Provided material

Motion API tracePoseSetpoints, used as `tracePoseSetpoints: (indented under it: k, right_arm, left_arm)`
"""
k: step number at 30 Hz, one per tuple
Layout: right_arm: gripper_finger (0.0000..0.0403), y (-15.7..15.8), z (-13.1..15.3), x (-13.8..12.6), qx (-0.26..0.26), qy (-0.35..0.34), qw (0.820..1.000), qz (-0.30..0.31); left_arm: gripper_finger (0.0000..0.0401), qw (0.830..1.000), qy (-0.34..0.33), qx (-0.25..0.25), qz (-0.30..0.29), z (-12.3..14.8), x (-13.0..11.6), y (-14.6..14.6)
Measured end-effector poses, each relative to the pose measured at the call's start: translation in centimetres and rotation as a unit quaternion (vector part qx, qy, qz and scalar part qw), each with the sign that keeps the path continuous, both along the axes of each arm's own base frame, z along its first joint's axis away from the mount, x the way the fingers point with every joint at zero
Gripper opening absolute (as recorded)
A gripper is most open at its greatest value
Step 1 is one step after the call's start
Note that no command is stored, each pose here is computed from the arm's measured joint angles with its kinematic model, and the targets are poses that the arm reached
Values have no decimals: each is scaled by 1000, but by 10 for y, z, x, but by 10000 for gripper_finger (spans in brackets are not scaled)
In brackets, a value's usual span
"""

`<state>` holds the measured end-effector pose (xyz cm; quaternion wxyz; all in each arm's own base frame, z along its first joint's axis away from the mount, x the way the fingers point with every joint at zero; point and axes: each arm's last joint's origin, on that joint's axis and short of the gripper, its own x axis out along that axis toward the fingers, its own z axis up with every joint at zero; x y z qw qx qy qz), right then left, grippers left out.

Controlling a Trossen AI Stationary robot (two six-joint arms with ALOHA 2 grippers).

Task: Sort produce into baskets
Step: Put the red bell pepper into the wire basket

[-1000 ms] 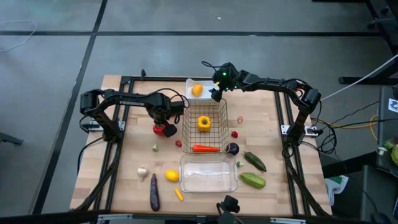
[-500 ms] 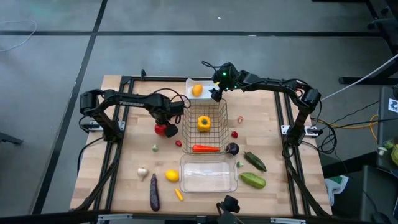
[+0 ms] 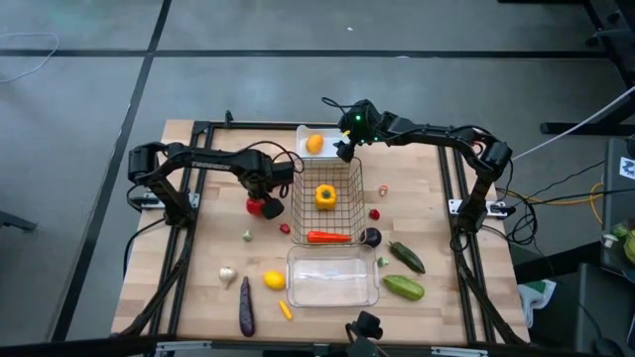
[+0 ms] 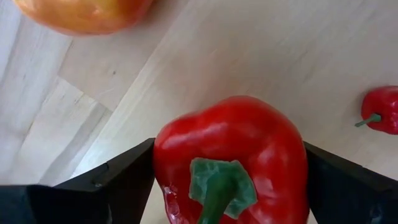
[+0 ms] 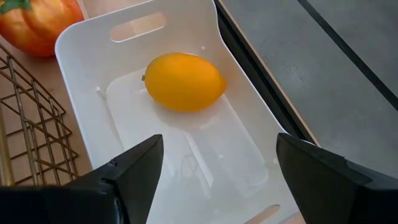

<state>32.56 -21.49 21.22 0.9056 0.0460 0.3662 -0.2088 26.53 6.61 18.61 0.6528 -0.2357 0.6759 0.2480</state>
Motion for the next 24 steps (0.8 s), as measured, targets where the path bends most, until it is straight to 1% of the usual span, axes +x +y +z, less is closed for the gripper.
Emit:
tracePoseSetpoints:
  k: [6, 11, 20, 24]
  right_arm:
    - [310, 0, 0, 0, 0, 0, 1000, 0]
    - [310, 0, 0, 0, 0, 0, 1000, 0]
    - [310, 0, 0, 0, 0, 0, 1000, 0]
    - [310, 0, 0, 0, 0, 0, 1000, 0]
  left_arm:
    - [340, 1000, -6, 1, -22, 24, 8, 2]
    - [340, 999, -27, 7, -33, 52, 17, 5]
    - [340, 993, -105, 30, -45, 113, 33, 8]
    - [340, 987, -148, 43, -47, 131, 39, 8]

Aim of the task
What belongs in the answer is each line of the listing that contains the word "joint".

Answer to the problem
Measured end-effector poses, each relative to the pose measured at the call's start: translation in centimetres and rotation as a unit quaternion (vector part qx, qy, qz and scalar part qw), each with the sign that keeps the path continuous, both along the axes of each arm's own base frame, z along its first joint's axis away from the mount, x the way the fingers point with every joint at zero
Note that no command is stored, each pose here is computed from the arm's measured joint angles with its kinematic model, and the targets are poses that the arm reached
`<state>` holds the measured end-effector pose (xyz cm; quaternion wxyz; all in each arm's own base frame, z along its first joint's axis away from the mount, x the way the fingers point with every joint at zero; point and axes: each arm's last joint's origin, on that joint's axis and short of the gripper, its own x axis out along that axis toward the fingers, its own z axis up with every joint at zero; x y z qw qx qy qz), right then left, grippers left out.
Controlling a Trossen AI Stationary robot (two six-joint arms with ALOHA 2 grippers).

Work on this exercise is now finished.